* _What this task involves_:
Copy down the listing below exactly. Do not include pictures.

------

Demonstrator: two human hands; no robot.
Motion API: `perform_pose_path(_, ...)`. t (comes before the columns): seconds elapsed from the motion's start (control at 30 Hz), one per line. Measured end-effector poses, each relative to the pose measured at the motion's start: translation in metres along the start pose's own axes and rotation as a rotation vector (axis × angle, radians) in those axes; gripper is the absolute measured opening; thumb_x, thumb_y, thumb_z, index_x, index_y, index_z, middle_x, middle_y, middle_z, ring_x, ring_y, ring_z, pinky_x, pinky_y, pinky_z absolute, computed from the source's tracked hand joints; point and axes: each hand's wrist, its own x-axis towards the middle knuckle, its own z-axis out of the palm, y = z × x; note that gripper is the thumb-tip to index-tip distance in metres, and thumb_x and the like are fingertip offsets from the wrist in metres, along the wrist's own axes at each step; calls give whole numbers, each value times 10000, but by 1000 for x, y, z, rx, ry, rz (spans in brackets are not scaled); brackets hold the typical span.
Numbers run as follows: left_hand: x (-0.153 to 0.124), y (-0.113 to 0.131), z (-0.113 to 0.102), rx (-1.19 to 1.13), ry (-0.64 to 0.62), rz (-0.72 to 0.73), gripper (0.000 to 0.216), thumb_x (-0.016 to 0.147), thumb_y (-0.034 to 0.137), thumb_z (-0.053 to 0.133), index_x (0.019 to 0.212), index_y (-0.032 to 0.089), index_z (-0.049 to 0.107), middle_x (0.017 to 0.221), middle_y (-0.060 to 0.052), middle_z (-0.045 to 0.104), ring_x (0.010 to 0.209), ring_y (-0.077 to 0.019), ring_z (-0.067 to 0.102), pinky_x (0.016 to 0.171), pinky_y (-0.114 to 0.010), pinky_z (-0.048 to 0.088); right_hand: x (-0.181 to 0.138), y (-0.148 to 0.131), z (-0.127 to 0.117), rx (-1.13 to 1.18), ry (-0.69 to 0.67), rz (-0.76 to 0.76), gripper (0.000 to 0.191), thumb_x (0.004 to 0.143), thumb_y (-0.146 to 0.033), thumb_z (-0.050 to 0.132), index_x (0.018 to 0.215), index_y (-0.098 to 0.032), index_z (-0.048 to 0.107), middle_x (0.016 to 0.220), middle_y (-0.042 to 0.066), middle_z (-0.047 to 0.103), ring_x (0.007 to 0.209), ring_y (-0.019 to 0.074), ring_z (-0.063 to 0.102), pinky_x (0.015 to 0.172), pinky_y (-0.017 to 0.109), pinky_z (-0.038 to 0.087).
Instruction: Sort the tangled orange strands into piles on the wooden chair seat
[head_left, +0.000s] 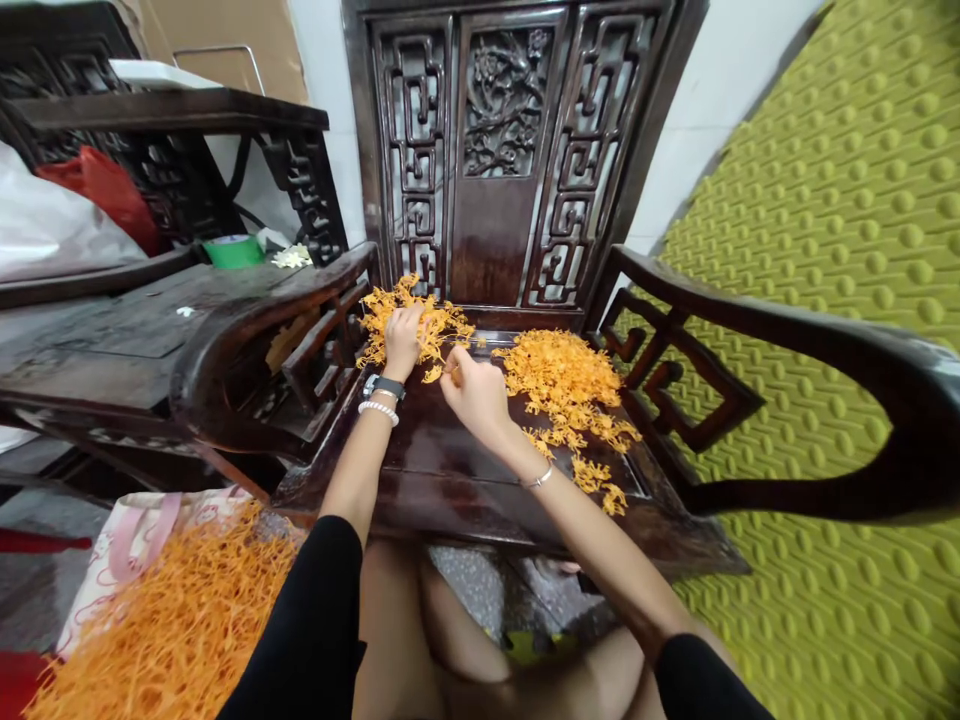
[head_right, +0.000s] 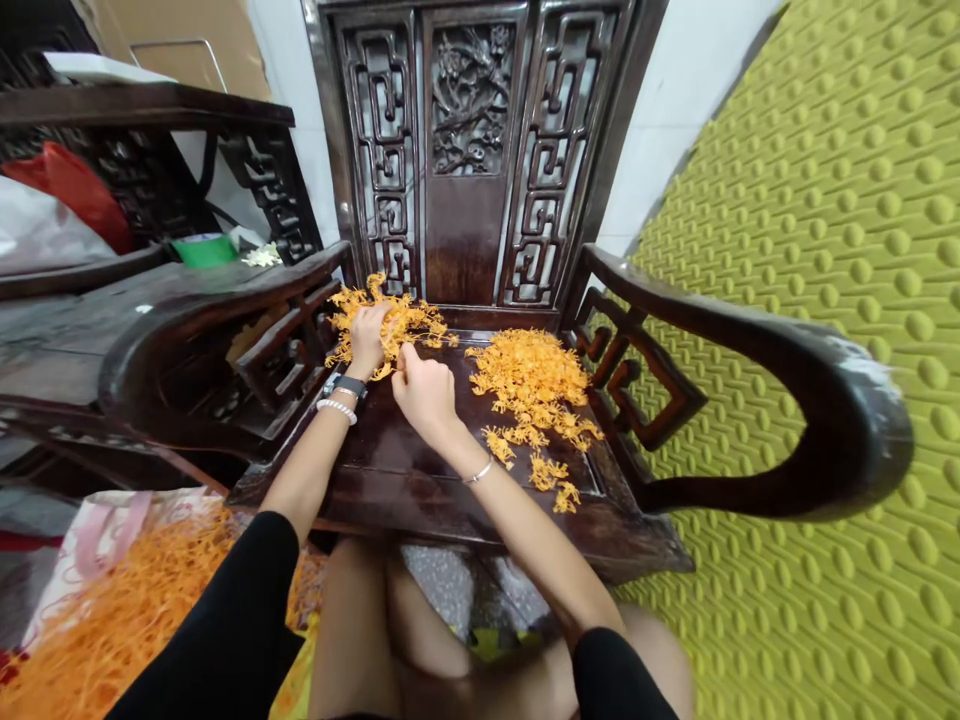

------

* _Response to the task_:
Demonstrator: two human hands; no robot.
Motion API: `perform_pose_path(_, ...)`. t (comes before the columns): seconds elapsed from the motion's start (control at 30 Hz), one per line. Measured end-effector poses, each relative to the pose measured at the motion's start: translation in metres along the start pose's own axes and rotation as a rotation vector (axis × angle, radians) in those axes; gripper is the absolute measured opening; thumb_x, thumb_y, thumb_z, index_x, index_y, index_z, middle_x, middle_y, middle_z, ring_x, ring_y, ring_z, pinky_x, pinky_y, pinky_z absolute, computed from the source's tracked hand joints; point and axes: each hand's wrist, its own x-axis towards the middle knuckle, its own z-axis out of the palm, y = z × x; note that gripper is the thumb-tip to index-tip distance in metres, and thumb_x and the like are fingertip offsets from the wrist in metres, along the wrist's own axes at each step; calls give whole numbers, each value times 10000, but by 1000 for x, y, z, rx, ry, rz (spans in brackets are not scaled); brackets hold the typical span.
Numbers run as follows: left_hand: x (-0.153 to 0.124), y (-0.113 to 0.131), z (-0.113 to 0.102), rx (-1.19 to 1.13), ry (-0.64 to 0.62), rz (-0.72 to 0.73), gripper (0.000 to 0.216), thumb_x (-0.016 to 0.147), thumb_y (-0.034 to 0.137), thumb_z (-0.053 to 0.133), index_x (0.019 to 0.212), index_y (-0.032 to 0.089), index_z (-0.049 to 0.107), middle_x (0.017 to 0.221), middle_y (-0.060 to 0.052), middle_z (-0.045 to 0.104), ring_x (0.010 to 0.209), ring_y (-0.077 to 0.019), ring_z (-0.067 to 0.102), pinky_x (0.016 to 0.171), pinky_y (-0.114 to 0.010), pinky_z (-0.048 to 0.088); right_hand: x (-0.181 to 0.138), y (-0.148 to 0.131), z (-0.127 to 0.117), rx (-1.13 to 1.18), ry (-0.69 to 0.67), rz (-0.76 to 0.76), gripper (0.000 to 0.191), thumb_x (0.004 to 0.143), thumb_y (-0.146 to 0.033), thumb_z (-0.050 to 0.132), index_x (0.018 to 0.215), index_y (-0.098 to 0.032), index_z (-0.048 to 0.107), middle_x (0.016 to 0.220), middle_y (-0.042 to 0.066), middle_z (-0.047 to 0.103), ring_x (0.007 to 0.209), ring_y (-0.019 to 0.074), ring_z (-0.063 to 0.102), pinky_x (0.015 to 0.172), pinky_y (-0.017 to 0.109), pinky_z (-0.038 to 0.087).
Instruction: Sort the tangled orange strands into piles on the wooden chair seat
[head_left, +0.000s] 
[head_right, +0.000s] 

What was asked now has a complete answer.